Allongement de la durée de rétention
Deux autres centres de rétention italiens sont sous le feu des critiques. Dans celui de Palazzo San Gervasion à Potenza, dans le sud de l’Italie, des étrangers ont été forcés d’ingérer des médicaments dans le but de les rendre inoffensifs.
Le CPR de via Corelli, à Milan, a également été pointé du doigt pour son système de santé « gravement déficient ». Des étrangers souffrant de problèmes psychiatriques, atteint de maladie grave, comme des tumeurs au cerveau, ou sujets à des crises d’épilepsie n’ont jamais été soumis à des examens médicaux. Le manque de médicaments a aussi été relevé par l’enquête, tout comme la « saleté » des dortoirs, l’état des sanitaires qualifiés d’ »honteux » ou encore des aliments « malodorants, avariés, périmés ».
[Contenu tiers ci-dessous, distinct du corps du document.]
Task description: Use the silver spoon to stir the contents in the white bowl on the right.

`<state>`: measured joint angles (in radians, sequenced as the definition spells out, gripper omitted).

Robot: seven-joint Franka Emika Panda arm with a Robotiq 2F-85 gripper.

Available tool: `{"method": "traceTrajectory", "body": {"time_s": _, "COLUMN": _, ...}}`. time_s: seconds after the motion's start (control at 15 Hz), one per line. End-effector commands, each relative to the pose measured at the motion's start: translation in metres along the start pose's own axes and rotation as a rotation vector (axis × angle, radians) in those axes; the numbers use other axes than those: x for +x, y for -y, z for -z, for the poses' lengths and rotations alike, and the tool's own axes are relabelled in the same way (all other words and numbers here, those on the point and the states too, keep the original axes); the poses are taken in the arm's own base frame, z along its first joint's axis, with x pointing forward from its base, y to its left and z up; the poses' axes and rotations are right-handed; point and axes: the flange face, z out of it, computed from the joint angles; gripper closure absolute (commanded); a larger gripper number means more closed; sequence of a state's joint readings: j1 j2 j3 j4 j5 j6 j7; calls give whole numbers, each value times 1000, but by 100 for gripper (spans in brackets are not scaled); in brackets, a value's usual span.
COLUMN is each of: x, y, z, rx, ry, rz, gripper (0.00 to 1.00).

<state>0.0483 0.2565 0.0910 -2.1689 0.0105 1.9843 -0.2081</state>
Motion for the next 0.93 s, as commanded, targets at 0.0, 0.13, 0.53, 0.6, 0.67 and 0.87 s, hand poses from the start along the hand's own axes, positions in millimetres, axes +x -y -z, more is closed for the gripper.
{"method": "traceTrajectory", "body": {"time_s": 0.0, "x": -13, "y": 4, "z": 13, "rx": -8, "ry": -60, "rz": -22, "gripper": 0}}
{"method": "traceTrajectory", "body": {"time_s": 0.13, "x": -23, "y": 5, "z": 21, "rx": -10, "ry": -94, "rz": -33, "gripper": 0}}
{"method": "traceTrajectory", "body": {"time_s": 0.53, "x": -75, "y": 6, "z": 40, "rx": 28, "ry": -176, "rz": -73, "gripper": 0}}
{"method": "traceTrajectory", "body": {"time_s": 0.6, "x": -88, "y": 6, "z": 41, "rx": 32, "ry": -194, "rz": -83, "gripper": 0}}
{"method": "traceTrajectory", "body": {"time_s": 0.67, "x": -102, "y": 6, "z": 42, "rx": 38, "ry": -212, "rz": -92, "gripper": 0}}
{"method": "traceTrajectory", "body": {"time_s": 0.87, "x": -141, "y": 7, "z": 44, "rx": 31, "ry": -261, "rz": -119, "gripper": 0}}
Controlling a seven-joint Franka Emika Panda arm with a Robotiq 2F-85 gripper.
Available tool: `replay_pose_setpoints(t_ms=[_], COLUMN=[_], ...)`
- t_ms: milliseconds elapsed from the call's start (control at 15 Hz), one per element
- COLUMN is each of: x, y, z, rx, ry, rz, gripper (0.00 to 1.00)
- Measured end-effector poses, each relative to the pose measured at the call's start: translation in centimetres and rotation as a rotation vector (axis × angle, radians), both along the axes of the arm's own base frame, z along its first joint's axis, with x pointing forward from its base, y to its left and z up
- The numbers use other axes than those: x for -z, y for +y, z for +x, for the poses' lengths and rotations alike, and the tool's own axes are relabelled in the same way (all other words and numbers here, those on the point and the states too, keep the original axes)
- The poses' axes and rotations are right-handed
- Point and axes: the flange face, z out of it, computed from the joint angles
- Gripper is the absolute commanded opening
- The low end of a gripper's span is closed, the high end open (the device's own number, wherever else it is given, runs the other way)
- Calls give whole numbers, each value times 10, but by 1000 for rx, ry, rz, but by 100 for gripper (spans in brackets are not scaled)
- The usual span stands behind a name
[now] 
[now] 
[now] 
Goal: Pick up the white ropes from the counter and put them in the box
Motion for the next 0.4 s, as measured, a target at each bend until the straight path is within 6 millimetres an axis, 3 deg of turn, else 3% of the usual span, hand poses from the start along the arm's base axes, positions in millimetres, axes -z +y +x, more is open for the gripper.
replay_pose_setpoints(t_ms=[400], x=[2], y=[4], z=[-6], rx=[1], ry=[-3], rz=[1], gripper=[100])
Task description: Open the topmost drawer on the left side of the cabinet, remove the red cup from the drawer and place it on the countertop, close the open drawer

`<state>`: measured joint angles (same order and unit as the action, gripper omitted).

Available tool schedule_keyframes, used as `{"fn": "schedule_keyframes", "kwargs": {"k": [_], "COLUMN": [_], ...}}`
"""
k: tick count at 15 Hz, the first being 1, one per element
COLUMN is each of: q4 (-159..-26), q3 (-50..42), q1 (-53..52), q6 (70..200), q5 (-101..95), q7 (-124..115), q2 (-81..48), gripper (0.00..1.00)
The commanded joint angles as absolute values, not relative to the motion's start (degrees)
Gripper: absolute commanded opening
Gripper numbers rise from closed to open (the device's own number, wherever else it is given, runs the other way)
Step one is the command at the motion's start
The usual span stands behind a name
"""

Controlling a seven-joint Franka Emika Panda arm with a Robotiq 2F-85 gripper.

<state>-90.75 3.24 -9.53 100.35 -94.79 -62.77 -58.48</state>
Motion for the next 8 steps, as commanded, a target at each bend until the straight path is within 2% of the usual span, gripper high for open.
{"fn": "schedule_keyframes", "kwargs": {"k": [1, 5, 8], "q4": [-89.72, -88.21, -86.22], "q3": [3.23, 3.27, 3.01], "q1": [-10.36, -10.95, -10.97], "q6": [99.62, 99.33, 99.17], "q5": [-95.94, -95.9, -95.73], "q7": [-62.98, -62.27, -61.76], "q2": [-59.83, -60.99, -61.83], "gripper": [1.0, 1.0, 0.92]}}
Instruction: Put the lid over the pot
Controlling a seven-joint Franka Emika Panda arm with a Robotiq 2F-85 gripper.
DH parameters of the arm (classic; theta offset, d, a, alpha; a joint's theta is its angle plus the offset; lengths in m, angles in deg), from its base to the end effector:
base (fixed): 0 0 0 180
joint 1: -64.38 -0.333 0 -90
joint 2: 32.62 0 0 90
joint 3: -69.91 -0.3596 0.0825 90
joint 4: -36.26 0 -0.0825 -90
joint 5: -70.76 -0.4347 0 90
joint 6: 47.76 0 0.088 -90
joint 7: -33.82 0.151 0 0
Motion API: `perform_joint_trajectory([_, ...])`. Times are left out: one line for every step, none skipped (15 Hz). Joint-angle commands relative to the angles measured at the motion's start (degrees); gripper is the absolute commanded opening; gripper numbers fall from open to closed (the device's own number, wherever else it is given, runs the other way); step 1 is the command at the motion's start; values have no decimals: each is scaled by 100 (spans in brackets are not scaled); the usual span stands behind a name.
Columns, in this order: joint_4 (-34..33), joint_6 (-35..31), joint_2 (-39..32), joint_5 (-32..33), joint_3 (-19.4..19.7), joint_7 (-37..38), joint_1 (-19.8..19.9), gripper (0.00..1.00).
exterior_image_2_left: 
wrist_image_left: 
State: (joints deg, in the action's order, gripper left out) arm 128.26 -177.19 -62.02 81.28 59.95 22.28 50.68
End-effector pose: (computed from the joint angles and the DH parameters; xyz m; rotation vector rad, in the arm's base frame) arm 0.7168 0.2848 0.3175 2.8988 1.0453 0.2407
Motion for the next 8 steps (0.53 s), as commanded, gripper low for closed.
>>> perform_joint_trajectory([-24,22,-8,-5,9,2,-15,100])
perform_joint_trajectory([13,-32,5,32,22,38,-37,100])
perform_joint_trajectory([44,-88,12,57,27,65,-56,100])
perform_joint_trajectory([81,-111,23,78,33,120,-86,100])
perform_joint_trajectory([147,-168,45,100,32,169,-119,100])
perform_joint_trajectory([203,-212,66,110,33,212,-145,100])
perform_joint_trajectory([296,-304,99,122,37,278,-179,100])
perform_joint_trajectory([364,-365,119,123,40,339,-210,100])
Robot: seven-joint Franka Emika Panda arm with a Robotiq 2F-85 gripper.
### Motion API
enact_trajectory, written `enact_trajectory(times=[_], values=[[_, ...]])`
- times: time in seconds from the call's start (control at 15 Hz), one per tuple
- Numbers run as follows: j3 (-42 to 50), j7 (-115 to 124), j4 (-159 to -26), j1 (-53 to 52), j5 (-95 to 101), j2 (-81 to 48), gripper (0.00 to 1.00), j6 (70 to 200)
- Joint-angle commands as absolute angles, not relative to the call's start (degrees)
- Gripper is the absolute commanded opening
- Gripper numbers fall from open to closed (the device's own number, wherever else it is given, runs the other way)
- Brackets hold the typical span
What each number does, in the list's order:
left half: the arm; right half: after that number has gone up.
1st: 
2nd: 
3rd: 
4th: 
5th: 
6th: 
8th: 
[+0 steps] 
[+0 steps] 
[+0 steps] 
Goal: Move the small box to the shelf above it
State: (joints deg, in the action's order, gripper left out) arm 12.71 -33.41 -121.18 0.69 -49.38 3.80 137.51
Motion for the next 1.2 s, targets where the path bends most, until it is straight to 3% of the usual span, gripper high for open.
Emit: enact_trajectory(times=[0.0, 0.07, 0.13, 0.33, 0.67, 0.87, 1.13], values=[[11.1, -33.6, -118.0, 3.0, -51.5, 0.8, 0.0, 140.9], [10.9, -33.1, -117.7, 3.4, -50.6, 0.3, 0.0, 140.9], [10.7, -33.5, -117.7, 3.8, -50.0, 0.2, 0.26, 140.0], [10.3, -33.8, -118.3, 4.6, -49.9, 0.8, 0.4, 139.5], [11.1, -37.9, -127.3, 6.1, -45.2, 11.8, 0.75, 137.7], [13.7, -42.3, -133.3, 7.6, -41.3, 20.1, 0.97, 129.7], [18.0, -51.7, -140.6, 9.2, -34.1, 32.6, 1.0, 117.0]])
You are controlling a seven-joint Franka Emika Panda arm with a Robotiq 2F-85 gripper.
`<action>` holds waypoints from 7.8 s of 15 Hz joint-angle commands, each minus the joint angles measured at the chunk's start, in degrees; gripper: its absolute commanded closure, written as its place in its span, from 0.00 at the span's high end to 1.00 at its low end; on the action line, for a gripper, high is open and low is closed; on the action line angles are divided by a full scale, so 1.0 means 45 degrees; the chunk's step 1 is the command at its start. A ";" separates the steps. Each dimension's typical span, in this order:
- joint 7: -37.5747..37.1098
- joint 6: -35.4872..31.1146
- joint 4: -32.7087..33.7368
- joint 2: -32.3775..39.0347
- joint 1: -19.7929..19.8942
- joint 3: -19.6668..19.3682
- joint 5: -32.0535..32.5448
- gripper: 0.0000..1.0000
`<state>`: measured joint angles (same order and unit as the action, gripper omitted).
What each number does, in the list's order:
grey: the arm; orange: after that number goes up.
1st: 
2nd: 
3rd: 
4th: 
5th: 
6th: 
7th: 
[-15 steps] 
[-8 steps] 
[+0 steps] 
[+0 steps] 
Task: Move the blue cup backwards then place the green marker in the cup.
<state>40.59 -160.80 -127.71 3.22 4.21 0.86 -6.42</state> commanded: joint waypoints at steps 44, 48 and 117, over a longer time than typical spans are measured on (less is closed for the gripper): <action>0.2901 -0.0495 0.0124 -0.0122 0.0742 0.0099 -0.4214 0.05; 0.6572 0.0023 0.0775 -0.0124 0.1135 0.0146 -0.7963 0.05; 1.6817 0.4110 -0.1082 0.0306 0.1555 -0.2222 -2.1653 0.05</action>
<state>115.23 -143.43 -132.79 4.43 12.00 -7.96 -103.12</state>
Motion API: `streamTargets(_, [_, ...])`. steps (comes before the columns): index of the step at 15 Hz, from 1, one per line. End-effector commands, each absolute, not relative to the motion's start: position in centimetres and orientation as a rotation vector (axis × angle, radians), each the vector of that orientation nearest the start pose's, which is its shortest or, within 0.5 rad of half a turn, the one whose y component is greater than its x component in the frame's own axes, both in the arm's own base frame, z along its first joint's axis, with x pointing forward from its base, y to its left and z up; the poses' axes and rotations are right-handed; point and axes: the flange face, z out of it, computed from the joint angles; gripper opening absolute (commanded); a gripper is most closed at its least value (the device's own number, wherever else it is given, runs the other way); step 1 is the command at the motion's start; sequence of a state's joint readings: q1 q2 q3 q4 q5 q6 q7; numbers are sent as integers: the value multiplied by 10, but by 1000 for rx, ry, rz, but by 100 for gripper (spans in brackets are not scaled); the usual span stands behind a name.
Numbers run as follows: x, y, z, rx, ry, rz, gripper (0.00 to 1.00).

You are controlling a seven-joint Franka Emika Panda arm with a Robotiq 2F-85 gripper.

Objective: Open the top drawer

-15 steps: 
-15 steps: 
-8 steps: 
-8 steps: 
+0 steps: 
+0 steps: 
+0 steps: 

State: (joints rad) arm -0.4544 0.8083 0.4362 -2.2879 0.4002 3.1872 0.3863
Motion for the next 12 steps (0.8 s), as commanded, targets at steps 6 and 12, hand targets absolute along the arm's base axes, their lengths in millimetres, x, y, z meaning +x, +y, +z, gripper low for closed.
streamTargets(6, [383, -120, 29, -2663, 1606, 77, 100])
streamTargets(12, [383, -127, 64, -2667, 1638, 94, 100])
Depuis des années, des responsables politiques de l’opposition réclament la fermeture de ces structures. Mais le gouvernement de la Première ministre d’extrême droite, Giorgia Meloni, n’est pas de cet avis. Au contraire. Le décret Cutro – du nom d’une ville de Calabre où des dizaines de migrants avaient perdu la vie en février 2023 dans un naufrage – publié en mai prévoit de construire 10 nouveaux centres, afin que chaque région du pays en possède un. Le texte a également permis d’allonger la durée de rétention pour une durée maximale de 18 mois, contre 135 jours auparavant (environ 4 mois).